Task prompt: What is the number of lines in the listing below that contain the string "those"? Give that number only.

+ + +

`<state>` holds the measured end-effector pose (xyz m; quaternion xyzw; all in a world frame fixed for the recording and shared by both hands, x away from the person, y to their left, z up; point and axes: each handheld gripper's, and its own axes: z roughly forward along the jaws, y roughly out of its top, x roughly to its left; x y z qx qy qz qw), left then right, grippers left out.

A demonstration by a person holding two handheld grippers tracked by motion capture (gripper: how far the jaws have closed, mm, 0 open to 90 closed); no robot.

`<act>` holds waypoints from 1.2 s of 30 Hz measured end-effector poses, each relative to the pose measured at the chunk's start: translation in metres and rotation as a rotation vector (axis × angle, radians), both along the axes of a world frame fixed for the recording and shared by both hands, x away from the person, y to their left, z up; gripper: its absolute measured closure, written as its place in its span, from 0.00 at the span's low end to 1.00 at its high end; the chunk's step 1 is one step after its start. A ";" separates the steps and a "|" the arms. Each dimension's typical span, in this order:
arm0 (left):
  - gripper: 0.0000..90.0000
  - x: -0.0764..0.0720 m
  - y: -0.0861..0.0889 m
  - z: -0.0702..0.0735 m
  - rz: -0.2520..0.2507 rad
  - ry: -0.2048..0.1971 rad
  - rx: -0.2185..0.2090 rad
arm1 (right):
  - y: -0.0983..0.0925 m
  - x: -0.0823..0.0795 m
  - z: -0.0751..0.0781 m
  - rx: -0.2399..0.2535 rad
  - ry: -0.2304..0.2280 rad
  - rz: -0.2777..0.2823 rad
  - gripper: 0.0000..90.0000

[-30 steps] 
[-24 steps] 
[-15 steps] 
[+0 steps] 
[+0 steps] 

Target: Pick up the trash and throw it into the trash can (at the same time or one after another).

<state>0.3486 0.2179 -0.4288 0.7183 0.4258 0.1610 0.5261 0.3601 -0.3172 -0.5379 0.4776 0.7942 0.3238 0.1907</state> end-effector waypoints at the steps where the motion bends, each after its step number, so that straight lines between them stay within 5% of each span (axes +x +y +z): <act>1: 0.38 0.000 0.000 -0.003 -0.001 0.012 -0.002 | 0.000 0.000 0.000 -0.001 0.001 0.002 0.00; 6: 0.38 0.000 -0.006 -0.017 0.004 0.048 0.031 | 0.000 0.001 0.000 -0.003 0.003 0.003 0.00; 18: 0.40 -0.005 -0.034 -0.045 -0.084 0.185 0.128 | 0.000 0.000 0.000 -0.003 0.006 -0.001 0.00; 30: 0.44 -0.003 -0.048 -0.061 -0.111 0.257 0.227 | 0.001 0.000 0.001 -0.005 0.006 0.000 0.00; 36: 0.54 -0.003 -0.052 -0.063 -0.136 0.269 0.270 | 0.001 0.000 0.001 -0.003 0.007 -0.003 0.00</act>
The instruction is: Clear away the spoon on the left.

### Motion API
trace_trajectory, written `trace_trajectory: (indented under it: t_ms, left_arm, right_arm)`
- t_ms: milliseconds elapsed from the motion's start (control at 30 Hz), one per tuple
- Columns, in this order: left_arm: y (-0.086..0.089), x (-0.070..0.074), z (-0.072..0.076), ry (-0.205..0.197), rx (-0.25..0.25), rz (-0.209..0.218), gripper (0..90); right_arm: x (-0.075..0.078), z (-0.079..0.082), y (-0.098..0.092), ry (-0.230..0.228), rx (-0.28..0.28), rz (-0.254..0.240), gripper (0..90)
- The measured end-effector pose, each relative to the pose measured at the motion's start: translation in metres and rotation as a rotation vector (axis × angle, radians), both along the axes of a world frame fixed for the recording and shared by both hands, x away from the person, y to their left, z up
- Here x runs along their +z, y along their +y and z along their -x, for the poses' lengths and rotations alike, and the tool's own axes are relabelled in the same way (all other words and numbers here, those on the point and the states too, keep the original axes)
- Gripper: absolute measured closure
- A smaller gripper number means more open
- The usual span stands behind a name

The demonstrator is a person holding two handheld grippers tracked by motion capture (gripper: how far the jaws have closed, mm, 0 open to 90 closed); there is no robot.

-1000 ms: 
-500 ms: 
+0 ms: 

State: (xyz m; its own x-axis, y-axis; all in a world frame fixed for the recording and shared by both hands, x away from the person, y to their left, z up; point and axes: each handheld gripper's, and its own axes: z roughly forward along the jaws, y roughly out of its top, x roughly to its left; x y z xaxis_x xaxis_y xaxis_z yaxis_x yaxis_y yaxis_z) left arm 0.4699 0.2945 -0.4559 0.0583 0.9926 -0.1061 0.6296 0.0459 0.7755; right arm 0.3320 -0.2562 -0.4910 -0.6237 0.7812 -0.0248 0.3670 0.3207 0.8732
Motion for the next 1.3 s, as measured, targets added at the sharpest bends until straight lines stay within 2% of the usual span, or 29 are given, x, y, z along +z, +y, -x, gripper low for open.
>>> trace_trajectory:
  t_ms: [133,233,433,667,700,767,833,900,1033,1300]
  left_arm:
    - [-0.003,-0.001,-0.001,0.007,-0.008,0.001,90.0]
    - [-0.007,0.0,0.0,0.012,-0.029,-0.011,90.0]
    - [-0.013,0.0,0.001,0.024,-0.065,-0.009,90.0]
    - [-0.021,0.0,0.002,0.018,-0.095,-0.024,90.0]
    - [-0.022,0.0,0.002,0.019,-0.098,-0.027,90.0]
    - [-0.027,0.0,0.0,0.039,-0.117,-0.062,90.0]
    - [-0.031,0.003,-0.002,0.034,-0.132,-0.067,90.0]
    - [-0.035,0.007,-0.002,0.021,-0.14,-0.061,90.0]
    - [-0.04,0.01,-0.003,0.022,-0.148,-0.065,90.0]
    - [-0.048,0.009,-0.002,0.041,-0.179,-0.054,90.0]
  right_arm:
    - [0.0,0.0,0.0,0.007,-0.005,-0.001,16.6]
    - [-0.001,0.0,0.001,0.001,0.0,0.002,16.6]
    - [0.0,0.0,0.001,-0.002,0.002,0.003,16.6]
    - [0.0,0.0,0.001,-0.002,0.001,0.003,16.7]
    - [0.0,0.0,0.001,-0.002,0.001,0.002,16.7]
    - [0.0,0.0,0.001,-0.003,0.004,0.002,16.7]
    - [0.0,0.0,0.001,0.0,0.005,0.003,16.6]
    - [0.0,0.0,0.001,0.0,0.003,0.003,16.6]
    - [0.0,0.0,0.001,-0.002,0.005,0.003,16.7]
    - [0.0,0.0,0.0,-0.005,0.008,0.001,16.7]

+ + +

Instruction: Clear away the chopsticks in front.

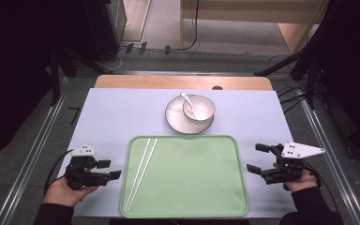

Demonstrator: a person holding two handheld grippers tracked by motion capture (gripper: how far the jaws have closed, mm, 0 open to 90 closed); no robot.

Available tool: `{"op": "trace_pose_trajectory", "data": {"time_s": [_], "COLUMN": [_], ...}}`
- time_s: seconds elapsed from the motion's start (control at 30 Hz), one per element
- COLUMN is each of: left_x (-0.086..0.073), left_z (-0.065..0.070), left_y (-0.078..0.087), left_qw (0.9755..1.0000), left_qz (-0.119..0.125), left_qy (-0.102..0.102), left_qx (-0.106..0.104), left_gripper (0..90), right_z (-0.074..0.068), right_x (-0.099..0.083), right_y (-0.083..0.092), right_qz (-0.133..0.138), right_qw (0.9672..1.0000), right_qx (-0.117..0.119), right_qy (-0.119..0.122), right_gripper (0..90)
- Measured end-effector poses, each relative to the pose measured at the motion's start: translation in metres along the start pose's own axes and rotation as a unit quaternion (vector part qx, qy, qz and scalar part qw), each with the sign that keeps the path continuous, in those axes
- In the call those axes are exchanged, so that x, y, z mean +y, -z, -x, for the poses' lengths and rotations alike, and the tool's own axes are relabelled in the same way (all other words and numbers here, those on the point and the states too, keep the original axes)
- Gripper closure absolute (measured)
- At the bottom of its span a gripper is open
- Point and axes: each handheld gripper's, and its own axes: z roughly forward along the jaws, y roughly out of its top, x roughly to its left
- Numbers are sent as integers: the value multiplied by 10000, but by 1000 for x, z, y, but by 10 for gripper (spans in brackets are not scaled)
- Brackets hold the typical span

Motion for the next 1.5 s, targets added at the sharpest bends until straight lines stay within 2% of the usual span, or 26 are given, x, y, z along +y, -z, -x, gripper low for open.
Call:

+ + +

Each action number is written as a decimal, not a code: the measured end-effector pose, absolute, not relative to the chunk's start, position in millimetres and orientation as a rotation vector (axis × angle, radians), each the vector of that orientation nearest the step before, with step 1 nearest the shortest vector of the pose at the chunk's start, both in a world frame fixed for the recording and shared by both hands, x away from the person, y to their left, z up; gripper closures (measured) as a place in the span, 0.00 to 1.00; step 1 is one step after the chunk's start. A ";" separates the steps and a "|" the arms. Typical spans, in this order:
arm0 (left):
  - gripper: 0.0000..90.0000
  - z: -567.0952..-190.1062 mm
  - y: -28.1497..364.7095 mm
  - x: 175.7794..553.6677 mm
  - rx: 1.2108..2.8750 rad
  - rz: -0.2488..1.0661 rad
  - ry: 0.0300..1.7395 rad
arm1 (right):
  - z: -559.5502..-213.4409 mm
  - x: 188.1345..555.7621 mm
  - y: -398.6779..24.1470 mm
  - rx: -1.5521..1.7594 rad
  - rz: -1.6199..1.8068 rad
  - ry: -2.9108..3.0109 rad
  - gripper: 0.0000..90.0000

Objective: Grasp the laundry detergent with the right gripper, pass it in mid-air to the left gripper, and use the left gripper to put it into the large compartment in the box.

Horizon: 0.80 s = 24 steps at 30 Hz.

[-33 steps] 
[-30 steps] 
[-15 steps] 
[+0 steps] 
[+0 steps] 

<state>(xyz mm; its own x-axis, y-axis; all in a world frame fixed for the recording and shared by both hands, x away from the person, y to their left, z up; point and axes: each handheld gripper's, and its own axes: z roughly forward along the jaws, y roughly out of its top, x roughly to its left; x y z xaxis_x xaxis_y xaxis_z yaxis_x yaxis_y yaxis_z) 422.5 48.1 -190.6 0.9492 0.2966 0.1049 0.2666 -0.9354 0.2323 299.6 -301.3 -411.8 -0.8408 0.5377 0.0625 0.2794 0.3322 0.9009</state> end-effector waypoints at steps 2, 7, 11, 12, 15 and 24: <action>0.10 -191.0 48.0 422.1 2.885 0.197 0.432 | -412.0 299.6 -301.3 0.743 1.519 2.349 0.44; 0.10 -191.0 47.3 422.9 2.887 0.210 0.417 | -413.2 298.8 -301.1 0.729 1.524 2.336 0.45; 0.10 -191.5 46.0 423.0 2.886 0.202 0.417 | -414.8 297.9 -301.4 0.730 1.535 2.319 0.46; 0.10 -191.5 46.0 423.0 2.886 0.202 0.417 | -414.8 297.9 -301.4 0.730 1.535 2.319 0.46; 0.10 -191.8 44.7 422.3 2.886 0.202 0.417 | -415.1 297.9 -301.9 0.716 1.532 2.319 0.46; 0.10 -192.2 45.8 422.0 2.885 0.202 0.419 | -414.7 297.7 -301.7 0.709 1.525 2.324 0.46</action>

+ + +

Your response: 3